Все звучало маняще, ласкало слух: название пансионата «Лазурный берег», диковатое нерусское слово «Геленджик»; «бархатный сезон». Ада мысленно видела яркую синеву, золотой пляж и беззаботных отпускников. Экскурсии, наверное, будут очень познавательные. Когда Яков едет в отпуск, он возвращается загорелый, поджарый, глаза туманные; потом телефон трещит – его пассии звонят. Брать халат или нет? Очень уж обтерханный, к тому же фланелевый, это для дома хорошо, а в отпуск? Если бы у нее было такое шелковое кимоно, как у жены Павла Андреевича, не стыдно было бы на люди показаться. Завивку надо сделать, а в парикмахерской очередь. Если ехать как есть, подумают: распустеха приехала. Бигуди, что ли, взять? А парикмахерскую найду в Геленджике: на курорт еду, во всесоюзную здравницу. Где купальное полотенце?..

Полотенце лежало в стопке чистого белья, но, развернув его, Ада только ахнула: застиранное, нитки торчат. Обойдусь – или там куплю. Бусы взять янтарные, они ей очень к лицу. Не то чтобы Ада собиралась каждый день щеголять в бусах, но надо считаться с культурными мероприятиями. Нейлоновую блузку. А где билет?! Нашелся билет и был немедленно переложен в сумочку, рядом с путевкой.

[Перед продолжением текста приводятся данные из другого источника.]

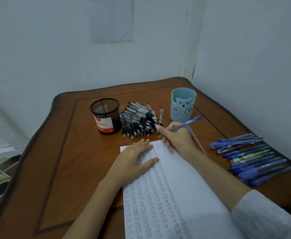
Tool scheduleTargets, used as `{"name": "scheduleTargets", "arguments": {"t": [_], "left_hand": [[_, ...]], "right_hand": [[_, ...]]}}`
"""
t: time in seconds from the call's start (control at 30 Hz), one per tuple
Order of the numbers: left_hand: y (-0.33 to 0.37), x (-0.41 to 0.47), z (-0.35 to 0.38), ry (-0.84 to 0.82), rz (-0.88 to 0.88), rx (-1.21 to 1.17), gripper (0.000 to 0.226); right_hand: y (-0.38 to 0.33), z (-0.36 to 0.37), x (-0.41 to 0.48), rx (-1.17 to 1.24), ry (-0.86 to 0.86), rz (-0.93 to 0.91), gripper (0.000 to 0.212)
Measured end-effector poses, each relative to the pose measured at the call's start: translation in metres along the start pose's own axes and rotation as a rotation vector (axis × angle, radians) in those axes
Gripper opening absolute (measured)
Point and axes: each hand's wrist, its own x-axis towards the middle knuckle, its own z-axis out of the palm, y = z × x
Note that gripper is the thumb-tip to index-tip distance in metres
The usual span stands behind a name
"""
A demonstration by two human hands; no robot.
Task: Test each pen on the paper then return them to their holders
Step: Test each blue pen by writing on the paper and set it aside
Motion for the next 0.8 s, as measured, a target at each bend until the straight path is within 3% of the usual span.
{"name": "scheduleTargets", "arguments": {"t": [0.17, 0.4, 0.8], "left_hand": [[0.0, 0.001, 0.0, -0.007, -0.009, 0.006, 0.061], [0.001, 0.0, 0.0, 0.006, 0.006, 0.011, 0.06], [0.002, 0.0, -0.001, -0.003, 0.019, 0.04, 0.059]], "right_hand": [[0.009, 0.002, -0.002, -0.218, 0.083, -0.139, 0.045], [0.018, 0.002, 0.002, -0.271, 0.008, -0.236, 0.04], [0.017, 0.003, 0.003, -0.272, -0.035, -0.239, 0.043]]}}
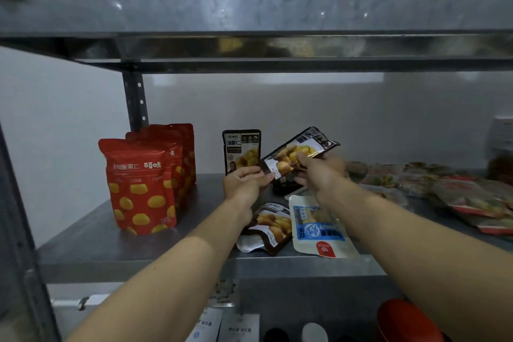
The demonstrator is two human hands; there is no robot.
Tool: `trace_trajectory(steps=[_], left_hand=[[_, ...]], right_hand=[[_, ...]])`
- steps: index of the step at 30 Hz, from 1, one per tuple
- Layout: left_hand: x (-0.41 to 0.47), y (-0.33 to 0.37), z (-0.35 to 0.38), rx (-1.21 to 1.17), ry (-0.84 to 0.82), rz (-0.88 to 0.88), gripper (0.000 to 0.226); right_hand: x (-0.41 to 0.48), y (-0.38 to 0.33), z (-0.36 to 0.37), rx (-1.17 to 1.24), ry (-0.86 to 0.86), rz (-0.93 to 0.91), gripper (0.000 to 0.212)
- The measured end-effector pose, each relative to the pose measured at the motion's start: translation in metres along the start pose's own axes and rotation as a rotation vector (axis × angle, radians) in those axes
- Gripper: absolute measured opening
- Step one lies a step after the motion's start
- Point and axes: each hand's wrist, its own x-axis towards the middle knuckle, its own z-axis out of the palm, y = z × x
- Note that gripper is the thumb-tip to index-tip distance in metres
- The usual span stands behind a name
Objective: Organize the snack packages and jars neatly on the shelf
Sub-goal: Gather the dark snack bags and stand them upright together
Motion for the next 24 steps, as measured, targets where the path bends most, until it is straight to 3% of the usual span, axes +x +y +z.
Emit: trace_trajectory(steps=[4, 10, 14, 19, 24], left_hand=[[0.004, 0.001, -0.020, 0.104, -0.084, 0.018, 0.051], [0.014, 0.010, -0.047, 0.338, -0.118, 0.250, 0.055], [0.026, 0.004, -0.056, 0.363, -0.163, 0.297, 0.044], [0.046, -0.014, -0.061, 0.410, -0.063, 0.306, 0.038], [0.063, -0.026, -0.064, 0.460, -0.063, 0.276, 0.031]], right_hand=[[0.000, -0.003, 0.006, -0.018, -0.118, -0.061, 0.016], [0.003, -0.003, 0.020, -0.161, -0.233, -0.145, 0.019], [0.012, 0.006, 0.036, -0.256, -0.292, -0.177, 0.022], [0.028, 0.023, 0.057, -0.266, -0.323, -0.177, 0.019], [0.041, 0.037, 0.075, -0.301, -0.329, -0.170, 0.016]])
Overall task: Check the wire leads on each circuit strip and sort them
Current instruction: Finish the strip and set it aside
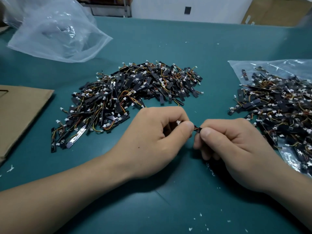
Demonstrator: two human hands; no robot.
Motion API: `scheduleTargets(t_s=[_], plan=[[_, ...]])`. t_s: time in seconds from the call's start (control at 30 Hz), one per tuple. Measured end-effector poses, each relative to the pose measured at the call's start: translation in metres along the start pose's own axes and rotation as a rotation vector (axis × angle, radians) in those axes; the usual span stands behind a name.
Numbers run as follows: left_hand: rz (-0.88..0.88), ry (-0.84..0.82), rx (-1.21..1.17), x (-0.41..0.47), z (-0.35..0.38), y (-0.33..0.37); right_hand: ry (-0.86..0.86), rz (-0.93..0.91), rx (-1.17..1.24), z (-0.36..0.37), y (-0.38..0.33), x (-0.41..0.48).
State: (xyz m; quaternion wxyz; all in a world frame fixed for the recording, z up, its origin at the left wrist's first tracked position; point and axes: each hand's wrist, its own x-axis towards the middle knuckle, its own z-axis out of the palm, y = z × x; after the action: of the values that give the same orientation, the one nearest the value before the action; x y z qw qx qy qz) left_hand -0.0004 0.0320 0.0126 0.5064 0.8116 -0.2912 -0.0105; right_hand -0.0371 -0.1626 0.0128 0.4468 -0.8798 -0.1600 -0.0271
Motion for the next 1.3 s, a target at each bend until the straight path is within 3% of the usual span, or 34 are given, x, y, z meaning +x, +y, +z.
scheduleTargets(t_s=[1.3], plan=[[-0.027, -0.036, -0.038, 0.0014, 0.0003, -0.0019, 0.004, -0.029, 0.005, 0.0002, 0.0015, -0.0008]])
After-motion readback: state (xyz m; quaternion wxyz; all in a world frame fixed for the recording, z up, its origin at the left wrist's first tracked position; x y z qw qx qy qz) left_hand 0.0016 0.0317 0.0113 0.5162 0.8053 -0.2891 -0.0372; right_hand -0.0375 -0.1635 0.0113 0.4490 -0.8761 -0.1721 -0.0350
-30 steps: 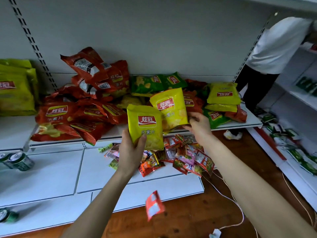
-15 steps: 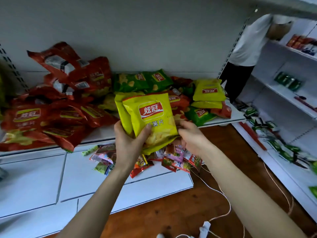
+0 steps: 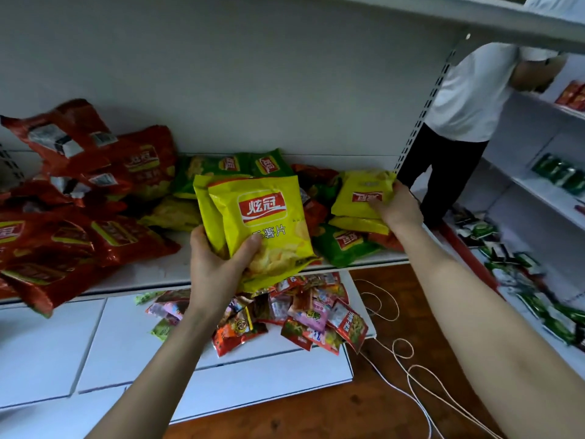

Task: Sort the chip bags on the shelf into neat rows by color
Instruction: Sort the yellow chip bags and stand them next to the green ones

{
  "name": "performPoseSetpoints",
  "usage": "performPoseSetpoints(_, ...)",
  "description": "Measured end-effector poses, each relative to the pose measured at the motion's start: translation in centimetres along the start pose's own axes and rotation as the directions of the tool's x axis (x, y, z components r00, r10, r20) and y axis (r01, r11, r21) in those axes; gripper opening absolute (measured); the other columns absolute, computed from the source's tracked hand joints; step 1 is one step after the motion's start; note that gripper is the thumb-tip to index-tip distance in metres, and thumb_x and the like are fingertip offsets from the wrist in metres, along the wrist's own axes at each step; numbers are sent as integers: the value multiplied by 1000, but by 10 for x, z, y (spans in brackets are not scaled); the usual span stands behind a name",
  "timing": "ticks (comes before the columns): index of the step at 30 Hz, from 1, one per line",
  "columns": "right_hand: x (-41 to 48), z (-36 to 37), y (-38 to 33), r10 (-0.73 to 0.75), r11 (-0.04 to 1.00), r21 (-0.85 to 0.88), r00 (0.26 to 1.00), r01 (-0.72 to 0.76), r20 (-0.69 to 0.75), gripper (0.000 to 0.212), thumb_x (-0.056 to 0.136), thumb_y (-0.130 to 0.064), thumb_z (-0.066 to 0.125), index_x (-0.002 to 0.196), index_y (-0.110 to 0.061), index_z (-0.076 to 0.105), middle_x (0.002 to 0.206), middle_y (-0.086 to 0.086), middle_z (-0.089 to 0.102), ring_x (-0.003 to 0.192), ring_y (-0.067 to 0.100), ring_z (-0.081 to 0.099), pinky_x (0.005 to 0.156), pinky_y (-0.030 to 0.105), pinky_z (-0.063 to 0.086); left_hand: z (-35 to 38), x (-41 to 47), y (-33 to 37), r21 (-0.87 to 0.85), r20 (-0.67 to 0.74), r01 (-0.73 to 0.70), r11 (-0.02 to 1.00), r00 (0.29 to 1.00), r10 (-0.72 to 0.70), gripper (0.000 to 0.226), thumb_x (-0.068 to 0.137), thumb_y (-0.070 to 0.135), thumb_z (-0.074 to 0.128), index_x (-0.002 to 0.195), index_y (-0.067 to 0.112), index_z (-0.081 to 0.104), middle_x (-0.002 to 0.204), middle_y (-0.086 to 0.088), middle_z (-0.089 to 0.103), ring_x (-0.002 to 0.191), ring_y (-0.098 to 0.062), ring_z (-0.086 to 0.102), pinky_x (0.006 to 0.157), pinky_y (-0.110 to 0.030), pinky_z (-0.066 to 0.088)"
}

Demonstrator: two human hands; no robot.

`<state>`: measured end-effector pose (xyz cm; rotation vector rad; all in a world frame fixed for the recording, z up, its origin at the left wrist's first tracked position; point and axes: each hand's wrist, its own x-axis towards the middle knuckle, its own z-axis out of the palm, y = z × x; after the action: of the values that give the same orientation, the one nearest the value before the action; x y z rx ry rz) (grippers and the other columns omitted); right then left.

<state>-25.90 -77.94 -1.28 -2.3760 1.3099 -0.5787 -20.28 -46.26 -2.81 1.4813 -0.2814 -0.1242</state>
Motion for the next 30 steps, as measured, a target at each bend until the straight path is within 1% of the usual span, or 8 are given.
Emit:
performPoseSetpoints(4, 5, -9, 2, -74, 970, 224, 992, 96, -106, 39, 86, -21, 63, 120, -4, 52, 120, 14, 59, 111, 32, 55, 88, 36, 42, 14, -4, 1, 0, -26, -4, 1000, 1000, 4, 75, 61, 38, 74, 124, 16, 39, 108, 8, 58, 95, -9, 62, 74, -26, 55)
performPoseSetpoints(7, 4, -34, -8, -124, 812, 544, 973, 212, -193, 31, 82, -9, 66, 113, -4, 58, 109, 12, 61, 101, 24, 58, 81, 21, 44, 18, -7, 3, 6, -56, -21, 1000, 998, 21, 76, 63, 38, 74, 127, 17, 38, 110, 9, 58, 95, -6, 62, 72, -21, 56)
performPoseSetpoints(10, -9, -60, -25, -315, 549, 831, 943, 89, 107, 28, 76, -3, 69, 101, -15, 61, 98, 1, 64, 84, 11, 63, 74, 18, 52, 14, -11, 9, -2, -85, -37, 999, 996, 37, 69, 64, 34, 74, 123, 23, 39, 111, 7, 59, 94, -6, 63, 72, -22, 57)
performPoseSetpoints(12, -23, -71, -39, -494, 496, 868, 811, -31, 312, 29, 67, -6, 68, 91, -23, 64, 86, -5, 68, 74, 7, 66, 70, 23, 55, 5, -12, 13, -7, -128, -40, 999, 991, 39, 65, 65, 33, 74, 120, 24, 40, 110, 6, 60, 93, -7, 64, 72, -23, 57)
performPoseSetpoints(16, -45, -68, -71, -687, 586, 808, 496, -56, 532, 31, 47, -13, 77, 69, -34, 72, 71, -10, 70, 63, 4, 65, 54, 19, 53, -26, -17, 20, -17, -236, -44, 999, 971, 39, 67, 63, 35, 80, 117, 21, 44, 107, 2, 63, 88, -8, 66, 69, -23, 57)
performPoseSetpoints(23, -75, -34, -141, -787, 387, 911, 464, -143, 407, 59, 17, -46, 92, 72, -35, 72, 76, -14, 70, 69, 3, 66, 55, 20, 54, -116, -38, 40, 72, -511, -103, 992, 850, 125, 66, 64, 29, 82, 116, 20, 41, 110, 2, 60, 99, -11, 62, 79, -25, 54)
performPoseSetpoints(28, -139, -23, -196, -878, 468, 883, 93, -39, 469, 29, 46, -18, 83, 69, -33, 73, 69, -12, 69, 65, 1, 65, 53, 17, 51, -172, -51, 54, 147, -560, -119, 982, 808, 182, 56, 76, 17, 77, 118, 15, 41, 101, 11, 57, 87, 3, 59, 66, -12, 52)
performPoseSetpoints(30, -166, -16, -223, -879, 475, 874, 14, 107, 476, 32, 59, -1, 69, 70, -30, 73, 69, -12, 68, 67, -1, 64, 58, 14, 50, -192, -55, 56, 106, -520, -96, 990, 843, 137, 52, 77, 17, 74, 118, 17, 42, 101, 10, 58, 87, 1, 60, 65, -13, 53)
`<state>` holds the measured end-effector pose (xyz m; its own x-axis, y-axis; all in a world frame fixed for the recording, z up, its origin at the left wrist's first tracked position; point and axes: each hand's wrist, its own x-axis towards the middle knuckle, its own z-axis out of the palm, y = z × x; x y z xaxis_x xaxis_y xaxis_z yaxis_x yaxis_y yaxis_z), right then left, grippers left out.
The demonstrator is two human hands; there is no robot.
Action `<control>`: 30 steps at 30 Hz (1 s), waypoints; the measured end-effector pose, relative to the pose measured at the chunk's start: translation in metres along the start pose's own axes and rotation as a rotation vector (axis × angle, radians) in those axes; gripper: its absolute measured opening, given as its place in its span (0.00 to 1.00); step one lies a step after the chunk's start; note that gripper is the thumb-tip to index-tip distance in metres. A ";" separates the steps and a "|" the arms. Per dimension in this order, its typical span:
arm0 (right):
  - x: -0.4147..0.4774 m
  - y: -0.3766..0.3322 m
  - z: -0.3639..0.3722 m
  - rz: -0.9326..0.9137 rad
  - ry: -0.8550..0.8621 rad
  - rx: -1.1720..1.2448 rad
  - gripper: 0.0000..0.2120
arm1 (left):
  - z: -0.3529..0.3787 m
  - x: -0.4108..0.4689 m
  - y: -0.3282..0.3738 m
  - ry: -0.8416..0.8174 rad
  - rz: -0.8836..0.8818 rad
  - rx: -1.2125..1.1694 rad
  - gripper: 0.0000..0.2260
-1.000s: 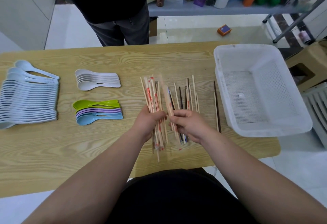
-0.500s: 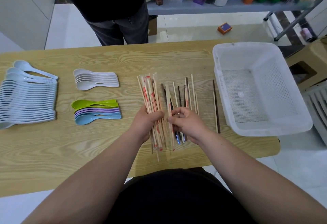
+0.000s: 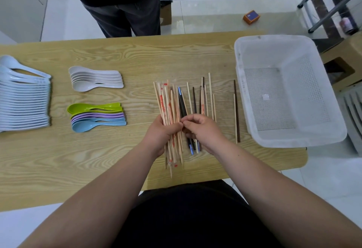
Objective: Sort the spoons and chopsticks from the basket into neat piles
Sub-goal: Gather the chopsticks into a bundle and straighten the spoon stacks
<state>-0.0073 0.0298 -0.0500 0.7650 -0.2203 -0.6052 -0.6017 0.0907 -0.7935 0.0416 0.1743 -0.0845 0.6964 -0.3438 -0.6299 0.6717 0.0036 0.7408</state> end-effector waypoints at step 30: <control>0.034 0.052 -0.071 0.077 0.390 -0.726 0.20 | -0.018 0.008 -0.006 0.133 -0.065 0.071 0.15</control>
<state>-0.0295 -0.0413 -0.1075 0.6615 -0.5726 -0.4843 -0.7499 -0.5011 -0.4318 0.0475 0.1884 -0.0983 0.6824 -0.2134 -0.6991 0.7005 -0.0824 0.7089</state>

По комнате ходила мать. Что-то упало за диван и покатилось. Иногда звонили в дверь. Окно было приоткрыто, пыльная листва неподвижно висела на деревьях. Улицы были пусты: суббота, люди торопились разменять этот теплый денек, а вдруг последний? Яков ушел, а перед этим сосредоточенно копался в письменном столе, что-то искал. Угрюмо зыркнул на чемодан: «Уже?» Появился сын – худой, с отросшими волосами; сбросил пиджак и привычно взгромоздился на парту, поставив ноги на сиденье. Вытащил сигареты, закурил. Какой он вымахал… а ведь был очаровательным бутузом. Улыбнувшись, Ада проговорила:

– Как я радовалась, когда купила тебе парту! Ты приходил из школы и сразу садился делать уроки…

Ян застыл, сигарета неподвижно дымилась в пальцах.

– Парту купил отец.

Голос у него сел.

Ада снисходительно улыбнулась.

– Ты маленький был, не помнишь. Это я купила.

Куда запропастился купальник? Хороша она будет на море без купальника.

– Помню. Отец купил. И парту, и школьную форму.